Provedores de data center e de computação em nuvem não faltam. Se falarmos puramente em data center, apenas a Equinix domina boa parte do tráfego de internet (nos Estados Unidos chega a representar 80%). Olhando para oferta de nuvem, temos AWS, Microsoft, Google, Oracle. O detalhe é que os grandes provedores de nuvem são norte-americanos e com a discussão sobre soberania cada vez mais forte, tem sido natural a busca por alternativas.
Nos Estados Unidos, há alguns anos o Cloud Act garante ao governo norte-americano acesso, quando necessário, aos dados gerenciados pelos provedores locais. Isso sempre foi visto como empecilho para setores mais regulados, como o financeiro. Agora, com o avanço da inteligência artificial, a soberania dos dados ganha relevância ainda maior e tem provocado discussões em diversos países. O governo brasileiro tem incentivado a busca por alternativas e possui inclusive níveis de soberania aceitáveis para determinados tipos de serviço. Para os mais críticos e/ou estratégicos, o dado precisa estar em data center instalado no Brasil, com gestão em território nacional e regido sob a lei local.
E é de olho nesse movimento que a provedora de nuvem brasileira Omid quer crescer. A empresa nasceu em 2018 incubada na Green4T, empresa já conhecida por sua oferta de construir e gerenciar data centers para terceiros, incluindo os data centers cofre. Agora, no momento de acelerar a expansão, eles querem dar um salto. O data center em São Paulo utiliza menos de 22% da capacidade instalada, mas já tem área de expansão pronta, como comentou o Chief Renevue Officer (CRO) da empresa, Leandro Senra, ao apresentar o local para alguns representantes da imprensa.

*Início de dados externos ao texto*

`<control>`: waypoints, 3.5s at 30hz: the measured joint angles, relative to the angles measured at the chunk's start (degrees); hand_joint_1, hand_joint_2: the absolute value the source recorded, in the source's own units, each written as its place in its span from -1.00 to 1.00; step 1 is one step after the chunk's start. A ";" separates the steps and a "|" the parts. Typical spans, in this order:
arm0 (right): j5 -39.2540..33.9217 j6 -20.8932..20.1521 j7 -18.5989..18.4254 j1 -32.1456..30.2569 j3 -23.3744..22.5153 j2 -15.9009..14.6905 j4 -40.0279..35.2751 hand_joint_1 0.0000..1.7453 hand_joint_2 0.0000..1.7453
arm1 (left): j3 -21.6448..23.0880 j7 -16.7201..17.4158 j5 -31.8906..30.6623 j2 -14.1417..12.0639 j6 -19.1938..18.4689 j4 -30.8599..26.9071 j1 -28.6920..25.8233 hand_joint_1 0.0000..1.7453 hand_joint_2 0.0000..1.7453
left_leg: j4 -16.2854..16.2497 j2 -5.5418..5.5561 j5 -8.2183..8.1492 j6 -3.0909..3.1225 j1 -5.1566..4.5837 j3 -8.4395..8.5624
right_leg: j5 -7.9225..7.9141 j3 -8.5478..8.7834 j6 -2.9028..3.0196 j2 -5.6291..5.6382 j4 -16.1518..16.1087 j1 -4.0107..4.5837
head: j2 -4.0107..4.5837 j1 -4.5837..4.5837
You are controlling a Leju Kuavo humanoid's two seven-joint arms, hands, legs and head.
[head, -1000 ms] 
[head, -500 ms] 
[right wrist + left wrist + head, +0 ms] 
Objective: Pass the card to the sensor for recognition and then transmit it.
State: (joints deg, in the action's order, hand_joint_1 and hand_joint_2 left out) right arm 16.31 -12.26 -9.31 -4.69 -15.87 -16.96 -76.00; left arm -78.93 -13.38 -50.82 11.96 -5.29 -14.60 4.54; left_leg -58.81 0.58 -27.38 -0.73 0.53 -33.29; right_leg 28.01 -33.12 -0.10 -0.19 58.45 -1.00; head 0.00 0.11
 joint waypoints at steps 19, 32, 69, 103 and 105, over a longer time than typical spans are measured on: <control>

O segundo data center fica localizado no Rio de Janeiro e tem capacidade até maior. A unidade carioca, inclusive, está de mudança de um imóvel em Jacarepaguá para o edifício Teleporto, no centro do Rio. De acordo com o executivo, não se trata de uma mera mudança de CEP, mas de uma aposta ousada, já que esse edifício é conhecido por ser importante porta de conectividade; desde sua construção ele foi pensado justamente para abrigar centro de processamento de dados.
Data center boutique
“Sabemos que a concorrência faz trabalho bom, mas fizemos estudo para entender lacunas. O mercado não precisa de mais um provedor de cloud pública”, avalia Senra. Ele reconhece que não possui tudo que uma big tech tem, a exemplo do amplo capital em pesquisa e desenvolvimento (P&D) e milhares de funcionários, mas garante conseguir atender bem os clientes com o básico bem-executado.
Para isso, ele atua no conceito de data center boutique. A ideia não é ter mega estruturas, mas locais que atendam bem e estejam mais próximos dos clientes, praticamente um data center edge, algo já comum nos Estados Unidos. Além de uma oferta segmentada e pensada no debate global sobre soberania, a Omid quer, de alguma maneira, ampliar a participação brasileira no bolo global. Atualmente o Brasil responde por pouco menos de 1% do mercado global que tem valor que ultrapassa os US$ 700 bilhões.
“Temos dois data centers Tier 3, no mesmo patamar das big techs, mas maximizamos o investimento. Pensamos na lógica de cloud pública edge, são data centers menores, com capacidade de expansão e equipamentos hiperconvergentes”, detalhou o CRO. Ele mencionou ainda que já estão em avaliação locais no Nordeste, Sul e Centro-Oeste. Mas o Brasil não é o limite, há um olhar para América Latina, que pode sair antes do imaginado, já que um provedor de tecnologia mexicano, com presença no Brasil e que busca de alternativas, iniciou conversas com eles.
Afora soberania, outro ponto crucial no argumento da provedora é previsibilidade de custos. Senra afirma que eles são “cloud pública com custo fixo. Contrata link de dados a custo fixo, previsibilidade total”. Isso deve soar como música para CIOs, mas, principalmente, para as lideranças financeiras, que sempre questionam a variabilidade do custo de nuvem. Parte dessa resposta está na escalabilidade, eles até oferecem, mas não vem como premissa. É comum nas grandes nuvens essa oferta ser habilitada como padrão. Qualquer desvio de consumo, mesmo que tenha sido por uma falha, pode render uma grande cobrança extra.
Senra afirma que a Omid já saiu do patamar de startup faz tempo, por ter investimento sólido e pensado no longo prazo. No momento, a empresa conta com R$ 90 milhões em contratos e o objetivo é dobrar esse valor nos próximos 12 meses. O número atual já garantiu o breakeven do negócio.